First of all, the energy capacity of the battery (kWh) and the inverter output (kW) should match the household needs when the battery is partially discharged at night. Second, the number of backup circuits should be strictly limited to prevent too many small devices or any large electrical appliances from supplying power. Third, even on a cloudy winter day, the size of the solar system should be large enough to partially charge the battery.

The upcoming smart home power system technology will address these practical limitations by automatically unloading loads during power outages. At the 2019 International Solar Energy Exhibition, the company demonstrated smart appliance control devices and circuit breakers that can automatically disable large appliances. It also demonstrated smart electric panel technology, which can automatically manage all circuits in the house.

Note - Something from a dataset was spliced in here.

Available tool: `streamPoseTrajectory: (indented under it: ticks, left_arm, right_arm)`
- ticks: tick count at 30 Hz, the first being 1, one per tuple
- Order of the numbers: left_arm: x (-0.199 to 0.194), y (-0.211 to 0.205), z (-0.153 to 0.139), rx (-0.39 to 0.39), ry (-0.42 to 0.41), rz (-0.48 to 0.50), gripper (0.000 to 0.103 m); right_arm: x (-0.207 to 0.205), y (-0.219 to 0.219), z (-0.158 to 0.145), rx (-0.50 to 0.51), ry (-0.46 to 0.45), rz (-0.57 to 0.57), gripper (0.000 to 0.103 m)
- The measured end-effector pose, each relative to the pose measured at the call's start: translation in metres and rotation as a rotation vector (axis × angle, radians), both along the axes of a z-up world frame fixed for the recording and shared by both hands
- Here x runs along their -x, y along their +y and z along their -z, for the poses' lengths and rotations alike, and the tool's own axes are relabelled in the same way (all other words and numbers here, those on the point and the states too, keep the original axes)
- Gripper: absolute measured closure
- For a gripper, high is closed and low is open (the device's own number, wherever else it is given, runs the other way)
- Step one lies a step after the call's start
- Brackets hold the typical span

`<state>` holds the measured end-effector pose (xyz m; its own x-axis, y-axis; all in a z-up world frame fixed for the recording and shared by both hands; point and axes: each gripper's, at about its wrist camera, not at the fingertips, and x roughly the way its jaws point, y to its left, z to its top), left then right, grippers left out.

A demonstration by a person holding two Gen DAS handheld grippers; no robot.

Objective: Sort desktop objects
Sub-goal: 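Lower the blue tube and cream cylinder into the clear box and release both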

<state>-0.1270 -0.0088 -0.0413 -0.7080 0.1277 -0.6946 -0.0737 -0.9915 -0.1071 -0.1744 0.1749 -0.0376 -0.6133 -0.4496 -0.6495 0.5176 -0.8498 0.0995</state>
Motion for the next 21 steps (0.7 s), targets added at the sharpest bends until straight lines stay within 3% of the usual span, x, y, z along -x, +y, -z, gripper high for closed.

By the end of 2019, there will be more than 10,000 homes and businesses in California equipped with combined solar and battery backup systems. As these systems become cheaper (through reductions in equipment costs and incentives), they will become the most expedient and most effective way for people to adapt to the new normal of public safety outages.

Conclusion:

As the most abundant renewable energy source, solar energy is inexhaustible and inexhaustible. As long as there is sunlight, solar cells can store electricity.For other types of batteries, solar energy is the most environmentally friendly.